Ему вдруг стало неудобно смотреть на чужое прощение. В груди стоял ком, тяжёлый и тёплый. Он тихо спустился вниз, вышел во двор и медленно пошёл к автобусу.
– Иван Сергеевич!
Он обернулся.
На крыльце стояли обе женщины. Катя поддерживала тётку под локоть.
– Спасибо вам, – сказала Катя. – Вы даже не представляете...
– Представляю, – ответил Иван.
И только тут заметил, как похожи их улыбки. Одна и та же ямочка у уголка губ. Одно и то же упрямство в подбородке. Сразу видно – родная кровь.
Он кивнул им и вернулся в автобус.
Салон был пуст.
Но теперь эта пустота была другой. Не той, что ждала его дома вместе с капающим краном. Не той, что шептала: «Всё кончено». А той, что бывает после выполненного дела. Когда место освободилось потому, что человек доехал туда, куда должен был.

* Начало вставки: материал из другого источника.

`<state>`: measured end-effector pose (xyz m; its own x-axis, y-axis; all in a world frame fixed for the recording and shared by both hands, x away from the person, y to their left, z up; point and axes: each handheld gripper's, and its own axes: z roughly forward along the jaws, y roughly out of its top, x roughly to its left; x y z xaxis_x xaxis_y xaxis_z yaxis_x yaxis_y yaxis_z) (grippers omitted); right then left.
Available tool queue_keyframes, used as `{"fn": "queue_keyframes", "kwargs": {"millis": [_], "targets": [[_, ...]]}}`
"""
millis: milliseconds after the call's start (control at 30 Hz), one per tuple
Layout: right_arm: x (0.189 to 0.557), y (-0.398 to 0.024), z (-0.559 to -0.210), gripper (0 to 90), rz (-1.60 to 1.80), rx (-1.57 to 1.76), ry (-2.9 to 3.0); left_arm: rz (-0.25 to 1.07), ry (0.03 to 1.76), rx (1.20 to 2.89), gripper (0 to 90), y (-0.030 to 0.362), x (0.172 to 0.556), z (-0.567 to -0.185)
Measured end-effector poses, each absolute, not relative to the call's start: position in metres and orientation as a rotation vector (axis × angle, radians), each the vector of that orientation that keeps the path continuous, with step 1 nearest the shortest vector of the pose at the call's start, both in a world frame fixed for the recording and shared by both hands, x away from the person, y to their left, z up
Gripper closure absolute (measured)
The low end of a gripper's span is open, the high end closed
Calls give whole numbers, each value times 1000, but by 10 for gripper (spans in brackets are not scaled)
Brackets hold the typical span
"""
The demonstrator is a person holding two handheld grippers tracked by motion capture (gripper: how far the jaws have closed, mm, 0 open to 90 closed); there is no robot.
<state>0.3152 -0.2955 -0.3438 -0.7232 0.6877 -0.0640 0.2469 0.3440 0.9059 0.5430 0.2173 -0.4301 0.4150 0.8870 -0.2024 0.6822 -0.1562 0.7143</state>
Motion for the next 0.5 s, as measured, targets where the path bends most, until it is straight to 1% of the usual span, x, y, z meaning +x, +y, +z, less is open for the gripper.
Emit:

Иван сел за руль, погладил ладонью стёртый пластик и улыбнулся впервые за очень долгое время.
Город был жёлтым от фонарей, мокрым, тихим. Он ехал не спеша, без пассажиров, без графика, без внутренней спешки доказать кому-то свою нужность.
Завтра утром он проснётся. Кран всё так же будет капать. Но завтра он достанет ключ, разберёт проклятую прокладку и наконец починит его.
Потом позвонит Паше, старому товарищу из парка, с которым всё собирался увидеться да откладывал. Может быть, зайдёт к Клавдии Петровне не за борщом, а просто так, по-человечески. Может быть, впервые за два года откроет шкаф и не только вспомнит Анну, но и поблагодарит её вслух.
Иван Сергеевич ехал по уже вечернему городу и чувствовал не конец, а начало.
Его самый короткий рейс оказался самым длинным.
И, может быть, самым правильным за всю жизнь.